Blogger Book Club II: Mirror, Mirror...

Welcome to the second Blogger Book Club. Today we dive into Dave Hickey's The Invisible Dragon: Essays on Beauty. For anyone out there who would like to play along, please don't be shy about jumping in. We'll pass the Chex Mix your way.
In preparation for this convo, Corey and I had a quick phone chat yesterday about how Hickey's arguments, based in the world of visual art, can and cannot be applied to the field of music. Has music faced the same conflicts in the 20th century that Hickey points to in the art world? Has the result been the same? Corey and I came up with a lot of questions about approaching these ideas, but I can't say we hit on any brilliant summary judgments just yet.

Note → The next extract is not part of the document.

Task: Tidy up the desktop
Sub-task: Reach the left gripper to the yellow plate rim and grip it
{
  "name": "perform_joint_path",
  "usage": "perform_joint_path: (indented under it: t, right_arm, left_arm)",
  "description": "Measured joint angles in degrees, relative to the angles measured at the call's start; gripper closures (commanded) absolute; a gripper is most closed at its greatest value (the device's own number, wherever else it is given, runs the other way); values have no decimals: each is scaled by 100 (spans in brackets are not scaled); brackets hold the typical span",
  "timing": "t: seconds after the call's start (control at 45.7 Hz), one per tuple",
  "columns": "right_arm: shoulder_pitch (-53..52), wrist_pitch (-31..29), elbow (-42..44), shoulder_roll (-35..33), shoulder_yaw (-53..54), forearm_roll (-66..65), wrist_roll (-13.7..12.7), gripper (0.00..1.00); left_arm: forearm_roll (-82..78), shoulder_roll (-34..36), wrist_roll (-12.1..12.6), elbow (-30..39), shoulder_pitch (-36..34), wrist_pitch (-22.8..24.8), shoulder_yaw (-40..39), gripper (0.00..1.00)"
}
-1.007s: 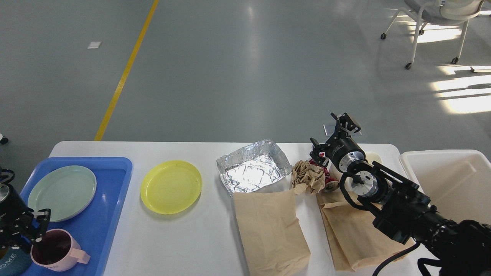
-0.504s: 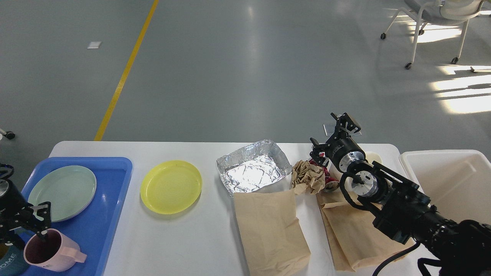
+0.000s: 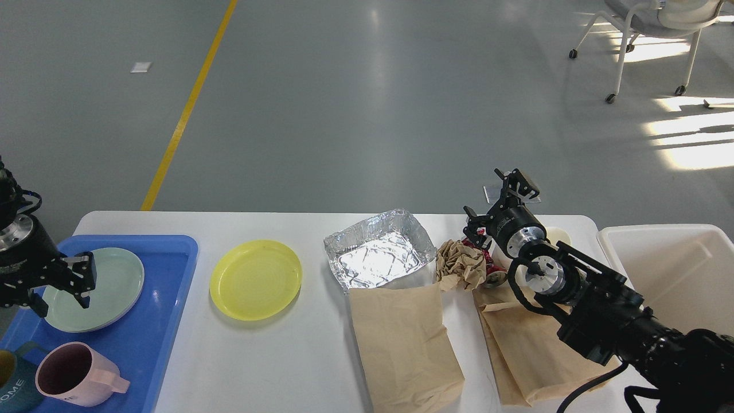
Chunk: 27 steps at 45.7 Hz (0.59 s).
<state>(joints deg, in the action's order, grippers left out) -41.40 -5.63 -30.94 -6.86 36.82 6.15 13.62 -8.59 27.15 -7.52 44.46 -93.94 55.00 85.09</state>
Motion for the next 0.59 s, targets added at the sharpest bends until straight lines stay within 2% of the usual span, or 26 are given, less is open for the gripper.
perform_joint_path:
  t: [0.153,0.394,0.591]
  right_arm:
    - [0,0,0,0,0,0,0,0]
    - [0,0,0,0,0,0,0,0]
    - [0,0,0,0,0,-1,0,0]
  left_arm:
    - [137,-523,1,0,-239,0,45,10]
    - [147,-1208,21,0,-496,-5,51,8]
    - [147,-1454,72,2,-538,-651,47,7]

On the surface of things, there were some easy parallels to chart as I read. Something of a "Who Cares If You Look?" change in the relationship between the artist, the art, and the observer, in which the observer--once the point in this ménage à trois--was made to feel unwelcome, abused, or blatantly ignored. Yup, that arguments has a familiar refrain to it. Then, there was Hickey's mention of the sheer wrongness of approaching the work of a living artist in the same way we approach classics from the canon whose context and political struggles are so far detached from our own reality. Been there, seen that in music as well. But the most frequent point the essays came back to was how it's not the marketplace, but the protective institutions that have sprung up around the "art" and the "bureaucrats" who run them that filters our consumption of art and skews how we digest it, all in the name of good shepherding. Our private impressions of art outside of these institutions and the language we most respond to is something different than the experience of encountering art on a white wall and reading a wall tag about it, and the cultural impact of that is huge. Hickey suggests that new art might do well to exist outside the museums for a bit, that there might be "work for them to do in the world among the living" first. Can we say the same when it comes to music?
The book, of course, is a collection of "essays on beauty", not so much describing what it is (For definitions, he points to Baudelaire: that what is beautiful is "always strangely familiar and vaguely surprising.") as what it can do (sell, seduce, advertise, connect, challenge, change). What is beauty in music and is it employed to do the same kinds of things?